“La exportación de cocaína es cada vez más ecuatoriana. El presidente Noboa debe lograr asegurar más sus puertos y aeropuertos… podemos ayudar”, escribió el jefe de Estado en su cuenta de la red social X.
Informó asimismo que ordenó poner un radar moderno en Ipiales (ciudad del sureste limítrofe con Ecuador) para el rastreo de naves ilegales.
No obstante, planteó que el mayor problema es el paso por las selvas y los ríos, en tanto aseguró que vigilancia de las armadas de los dos países en el paso de los afluentes hídricos es fundamental.
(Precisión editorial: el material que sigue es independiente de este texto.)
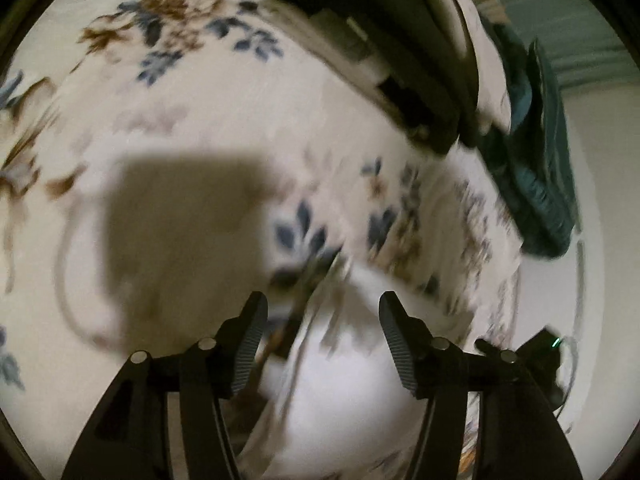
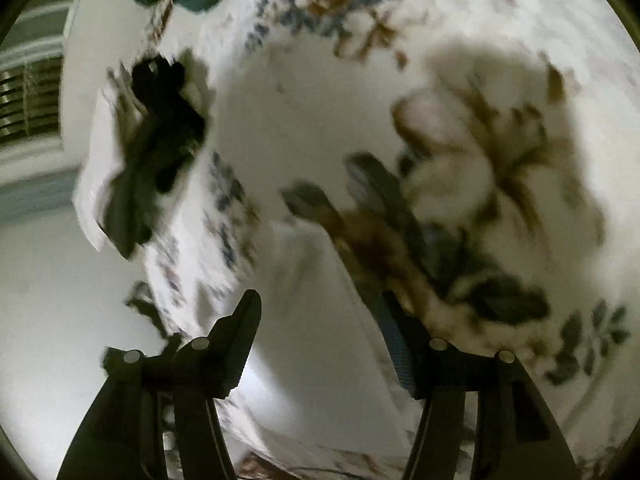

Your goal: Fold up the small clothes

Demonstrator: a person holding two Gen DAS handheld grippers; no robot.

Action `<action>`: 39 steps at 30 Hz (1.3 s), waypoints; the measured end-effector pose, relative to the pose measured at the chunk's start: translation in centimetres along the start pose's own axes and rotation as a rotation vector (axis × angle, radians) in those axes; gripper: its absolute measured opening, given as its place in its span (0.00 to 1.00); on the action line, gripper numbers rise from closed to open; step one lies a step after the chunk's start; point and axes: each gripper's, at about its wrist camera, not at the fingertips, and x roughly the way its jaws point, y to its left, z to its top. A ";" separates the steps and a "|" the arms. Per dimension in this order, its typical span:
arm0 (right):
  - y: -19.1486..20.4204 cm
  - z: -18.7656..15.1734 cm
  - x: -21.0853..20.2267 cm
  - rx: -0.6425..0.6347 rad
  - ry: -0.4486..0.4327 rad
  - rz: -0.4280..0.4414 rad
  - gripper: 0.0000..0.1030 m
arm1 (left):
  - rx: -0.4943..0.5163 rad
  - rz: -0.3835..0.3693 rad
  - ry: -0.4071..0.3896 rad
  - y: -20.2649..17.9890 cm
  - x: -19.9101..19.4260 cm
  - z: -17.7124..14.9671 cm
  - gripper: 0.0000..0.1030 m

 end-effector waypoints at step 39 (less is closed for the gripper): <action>-3.7 -1.8 9.2 0.028 0.322 0.349 0.64 | -0.015 -0.279 0.191 0.1 8.5 -2.9 0.58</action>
Las relaciones entre Ecuador y Colombia están atravesadas actualmente por un conflicto arancelario tras la decisión del primero de imponer un arancel del 30 por ciento a los productos neogranadinos.
A finales de enero, Noboa informó que la medida se mantendría “hasta que exista un compromiso real [por parte de Colombia] para enfrentar juntos el narcotráfico y la minería ilegal en la frontera”.
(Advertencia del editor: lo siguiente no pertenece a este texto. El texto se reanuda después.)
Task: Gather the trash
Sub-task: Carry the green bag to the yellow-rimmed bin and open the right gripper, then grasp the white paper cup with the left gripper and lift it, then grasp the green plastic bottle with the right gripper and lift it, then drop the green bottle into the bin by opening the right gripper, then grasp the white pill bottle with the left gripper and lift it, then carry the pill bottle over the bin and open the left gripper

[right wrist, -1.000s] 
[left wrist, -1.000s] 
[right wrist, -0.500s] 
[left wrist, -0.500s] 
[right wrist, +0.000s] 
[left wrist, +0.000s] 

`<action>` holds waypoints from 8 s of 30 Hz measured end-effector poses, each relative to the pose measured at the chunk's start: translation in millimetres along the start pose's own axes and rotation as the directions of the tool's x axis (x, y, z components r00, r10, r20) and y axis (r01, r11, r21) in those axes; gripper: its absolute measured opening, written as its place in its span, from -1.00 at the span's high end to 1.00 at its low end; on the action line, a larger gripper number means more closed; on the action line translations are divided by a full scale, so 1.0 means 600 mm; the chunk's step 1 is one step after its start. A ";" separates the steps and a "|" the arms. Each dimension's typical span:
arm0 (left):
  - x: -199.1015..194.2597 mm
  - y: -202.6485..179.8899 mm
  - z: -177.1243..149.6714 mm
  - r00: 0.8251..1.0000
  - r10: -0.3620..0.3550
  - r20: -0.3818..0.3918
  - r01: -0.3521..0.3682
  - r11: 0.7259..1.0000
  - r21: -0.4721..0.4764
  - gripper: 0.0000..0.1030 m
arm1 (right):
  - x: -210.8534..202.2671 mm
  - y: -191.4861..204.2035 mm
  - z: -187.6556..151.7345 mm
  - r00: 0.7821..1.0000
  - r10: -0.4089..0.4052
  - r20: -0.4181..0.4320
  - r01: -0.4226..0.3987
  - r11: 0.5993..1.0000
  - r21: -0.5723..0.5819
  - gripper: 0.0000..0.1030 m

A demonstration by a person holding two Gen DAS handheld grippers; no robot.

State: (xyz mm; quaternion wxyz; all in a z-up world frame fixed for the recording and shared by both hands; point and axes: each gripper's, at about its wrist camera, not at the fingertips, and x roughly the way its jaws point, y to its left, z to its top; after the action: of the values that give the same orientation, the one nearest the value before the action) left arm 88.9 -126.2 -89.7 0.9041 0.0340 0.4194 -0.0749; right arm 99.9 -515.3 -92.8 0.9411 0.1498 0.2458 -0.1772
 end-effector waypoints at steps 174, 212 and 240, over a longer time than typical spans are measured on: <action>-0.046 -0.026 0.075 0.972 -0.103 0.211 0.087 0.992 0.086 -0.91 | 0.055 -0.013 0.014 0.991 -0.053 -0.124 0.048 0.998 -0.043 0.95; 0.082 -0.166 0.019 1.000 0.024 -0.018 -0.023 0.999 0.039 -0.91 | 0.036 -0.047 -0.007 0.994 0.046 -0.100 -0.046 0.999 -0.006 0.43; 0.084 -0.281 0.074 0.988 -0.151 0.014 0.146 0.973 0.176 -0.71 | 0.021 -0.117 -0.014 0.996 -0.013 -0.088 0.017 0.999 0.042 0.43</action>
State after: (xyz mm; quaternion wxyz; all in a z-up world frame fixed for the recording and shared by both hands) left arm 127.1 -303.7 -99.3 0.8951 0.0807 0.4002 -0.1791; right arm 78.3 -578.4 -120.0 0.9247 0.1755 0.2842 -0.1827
Después de que el Gobierno colombiano respondió con la misma moneda, Ecuador elevó los aranceles a un 50 por ciento y otro tanto hizo el país neogranadino.
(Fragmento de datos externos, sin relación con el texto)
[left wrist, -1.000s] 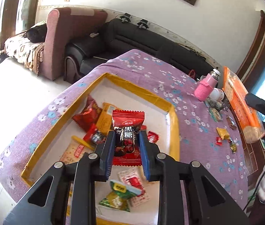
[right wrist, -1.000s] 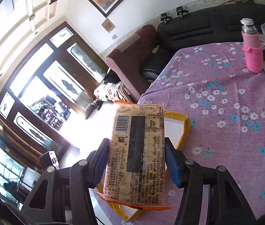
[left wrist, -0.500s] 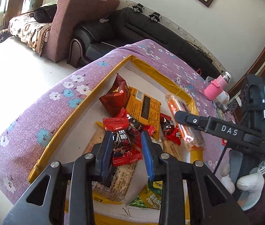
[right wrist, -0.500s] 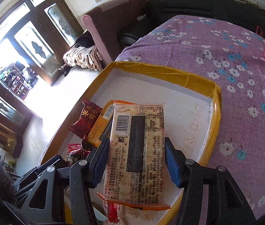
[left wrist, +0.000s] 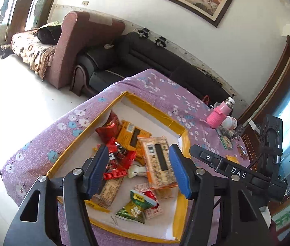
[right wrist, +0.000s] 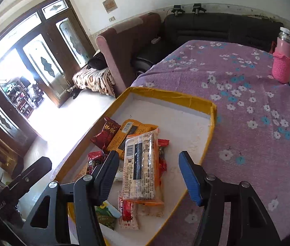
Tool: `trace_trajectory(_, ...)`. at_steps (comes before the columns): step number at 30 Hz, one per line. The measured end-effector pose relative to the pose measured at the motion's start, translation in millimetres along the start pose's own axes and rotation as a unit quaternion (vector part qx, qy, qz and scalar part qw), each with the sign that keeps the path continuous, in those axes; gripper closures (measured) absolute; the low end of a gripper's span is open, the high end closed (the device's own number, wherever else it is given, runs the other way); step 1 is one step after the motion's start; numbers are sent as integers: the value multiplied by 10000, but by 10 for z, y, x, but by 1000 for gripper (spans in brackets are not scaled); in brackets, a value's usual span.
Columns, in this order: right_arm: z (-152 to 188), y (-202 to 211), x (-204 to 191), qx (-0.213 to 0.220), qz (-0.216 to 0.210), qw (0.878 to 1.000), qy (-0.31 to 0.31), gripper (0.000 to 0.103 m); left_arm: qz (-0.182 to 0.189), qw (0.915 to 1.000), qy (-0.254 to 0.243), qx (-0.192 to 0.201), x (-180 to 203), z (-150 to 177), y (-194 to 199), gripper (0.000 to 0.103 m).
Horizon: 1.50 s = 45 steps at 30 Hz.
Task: Organize snacks
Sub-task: 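Carry the cracker pack and red candy into the yellow tray and release, then grasp a red candy on the table with the right tool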
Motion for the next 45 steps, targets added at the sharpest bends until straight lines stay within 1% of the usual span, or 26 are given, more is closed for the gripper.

Según un borrador de decreto del Ministerio de Comercio, Industria y Turismo de Colombia, con la política del Ejecutivo ecuatoriano, “las importaciones de Colombia caerían 75 por ciento, lo cual es equivalente a 640 millones de dólares menos”, en comparación con los datos de 2025.
De los principales 20 productos afectados, 15 tenderían a reducir completamente sus importaciones, acotó.
Por otra parte, el escenario las exportaciones colombianas caerían 79 por ciento (mil 452 millones de dólares menos), y de los 20 principales productos exportados, una docena se dejaría de exportar por completo.